Positioning vs. baselines
The mission compares towards CoT with sampling, CoT grasping, and Soft Thinking, reporting a +2.17% common accuracy elevate at limitless budgets (Table 1) and constant efficiency-per-token benefits below finances constraints. The visualized Pareto frontier shifts outward—both larger accuracy on the identical finances or comparable accuracy with fewer tokens—throughout completely different mannequin households and scales. On AIME’24/’25, the Pass@ok curves present that SwiReasoning reaches the efficiency ceiling with fewer samples than CoT, reflecting improved convergence conduct quite than solely higher uncooked ceilings.


Key Takeaways
- Training-free controller: SwiReasoning alternates between latent reasoning and specific chain-of-thought utilizing block-wise confidence from next-token entropy developments.
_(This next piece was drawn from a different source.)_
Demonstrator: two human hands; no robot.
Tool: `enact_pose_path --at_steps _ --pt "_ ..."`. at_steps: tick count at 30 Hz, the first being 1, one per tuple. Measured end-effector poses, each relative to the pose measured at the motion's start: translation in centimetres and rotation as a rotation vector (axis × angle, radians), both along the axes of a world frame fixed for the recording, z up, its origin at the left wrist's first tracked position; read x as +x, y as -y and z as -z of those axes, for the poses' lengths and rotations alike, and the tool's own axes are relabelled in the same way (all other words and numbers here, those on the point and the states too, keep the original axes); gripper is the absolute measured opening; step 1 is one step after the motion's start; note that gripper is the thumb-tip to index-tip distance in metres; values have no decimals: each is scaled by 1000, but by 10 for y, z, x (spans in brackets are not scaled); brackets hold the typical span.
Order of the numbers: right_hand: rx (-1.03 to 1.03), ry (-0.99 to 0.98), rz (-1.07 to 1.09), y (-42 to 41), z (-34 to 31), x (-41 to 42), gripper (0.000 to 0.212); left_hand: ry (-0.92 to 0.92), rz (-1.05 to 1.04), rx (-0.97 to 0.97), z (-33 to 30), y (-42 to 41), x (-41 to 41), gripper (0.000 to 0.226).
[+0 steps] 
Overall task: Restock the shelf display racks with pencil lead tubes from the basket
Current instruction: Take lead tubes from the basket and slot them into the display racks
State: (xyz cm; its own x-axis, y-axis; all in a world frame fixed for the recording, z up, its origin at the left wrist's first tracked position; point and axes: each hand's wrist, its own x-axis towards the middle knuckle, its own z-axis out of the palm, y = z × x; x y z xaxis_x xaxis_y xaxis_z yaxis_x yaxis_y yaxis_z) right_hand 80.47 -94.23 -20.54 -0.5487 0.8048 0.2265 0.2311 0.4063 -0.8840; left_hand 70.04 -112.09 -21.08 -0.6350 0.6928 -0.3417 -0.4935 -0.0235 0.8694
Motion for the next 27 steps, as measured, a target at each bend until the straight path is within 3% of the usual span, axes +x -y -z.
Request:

- Efficiency features: Reports +56–79% common token-efficiency enhancements below constrained budgets versus CoT, with bigger features as budgets tighten.
- Accuracy lifts: Achieves +1.5–2.8% common Pass@1 enhancements on arithmetic/STEM benchmarks at limitless budgets.
- Faster convergence: On AIME 2024/2025, reaches most reasoning accuracy earlier than CoT (improved Pass@ok dynamics).
Editorial Comments
SwiReasoning is a helpful step towards pragmatic “reasoning coverage” management at decode time: it’s training-free, slots behind the tokenizer, and exposes measurable features on math/STEM suites by toggling between latent and specific CoT utilizing an entropy-trend confidence sign with a capped swap depend. The open-source BSD implementation and clear flags (--max_switch_count
, --alpha
) make replication easy and decrease the barrier to stacking with orthogonal effectivity layers (e.g., quantization, speculative decoding, KV-cache tips). The methodology’s worth proposition is “accuracy per token” quite than uncooked SOTA accuracy, which is operationally vital for budgeted inference and batching.
Check out the Paper and Project Page. Feel free to take a look at our GitHub Page for Tutorials, Codes and Notebooks. Also, be at liberty to comply with us on Twitter and don’t overlook to affix our 100k+ ML SubReddit and Subscribe to our Newsletter. Wait! are you on telegram? now you can join us on telegram as well.
The put up SwiReasoning: Entropy-Driven Alternation of Latent and Explicit Chain-of-Thought for Reasoning LLMs appeared first on MarkTechPost.